■ Your objective
Extract the data exactly, missing nothing.

■ Collected material
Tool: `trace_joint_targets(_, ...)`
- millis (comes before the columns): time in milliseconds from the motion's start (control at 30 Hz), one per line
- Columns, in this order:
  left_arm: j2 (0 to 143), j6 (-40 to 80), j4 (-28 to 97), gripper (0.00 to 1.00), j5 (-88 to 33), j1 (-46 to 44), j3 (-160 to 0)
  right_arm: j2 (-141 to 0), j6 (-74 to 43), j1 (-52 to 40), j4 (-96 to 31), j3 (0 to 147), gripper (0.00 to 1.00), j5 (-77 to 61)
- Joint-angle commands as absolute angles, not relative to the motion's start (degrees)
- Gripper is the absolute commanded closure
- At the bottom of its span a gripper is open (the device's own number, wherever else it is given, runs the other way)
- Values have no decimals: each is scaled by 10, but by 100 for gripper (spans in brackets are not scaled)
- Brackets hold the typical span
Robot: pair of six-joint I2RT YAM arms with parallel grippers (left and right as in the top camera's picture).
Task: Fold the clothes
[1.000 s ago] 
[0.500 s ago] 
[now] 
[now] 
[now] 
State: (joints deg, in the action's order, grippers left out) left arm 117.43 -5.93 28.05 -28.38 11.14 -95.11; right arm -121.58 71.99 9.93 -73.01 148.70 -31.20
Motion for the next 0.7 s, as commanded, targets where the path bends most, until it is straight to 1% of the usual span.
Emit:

■ Result of the exercise
Tool: `trace_joint_targets(_, ...)`
- millis (comes before the columns): time in milliseconds from the motion's start (control at 30 Hz), one per line
- Columns, in this order:
  left_arm: j2 (0 to 143), j6 (-40 to 80), j4 (-28 to 97), gripper (0.00 to 1.00), j5 (-88 to 33), j1 (-46 to 44), j3 (-160 to 0)
  right_arm: j2 (-141 to 0), j6 (-74 to 43), j1 (-52 to 40), j4 (-96 to 31), j3 (0 to 147), gripper (0.00 to 1.00), j5 (-77 to 61)
- Joint-angle commands as absolute angles, not relative to the motion's start (degrees)
- Gripper is the absolute commanded closure
- At the bottom of its span a gripper is open (the device's own number, wherever else it is given, runs the other way)
- Values have no decimals: each is scaled by 10, but by 100 for gripper (spans in brackets are not scaled)
- Brackets hold the typical span
Robot: pair of six-joint I2RT YAM arms with parallel grippers (left and right as in the top camera's picture).
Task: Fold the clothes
[1.000 s ago] 
[0.500 s ago] 
[now] 
[now] 
[now] 
State: (joints deg, in the action's order, grippers left out) left arm 117.43 -5.93 28.05 -28.38 11.14 -95.11; right arm -121.58 71.99 9.93 -73.01 148.70 -31.20
Motion for the next 0.7 s, as commanded, targets where the path bends most, until it is straight to 1% of the usual span.
Emit:

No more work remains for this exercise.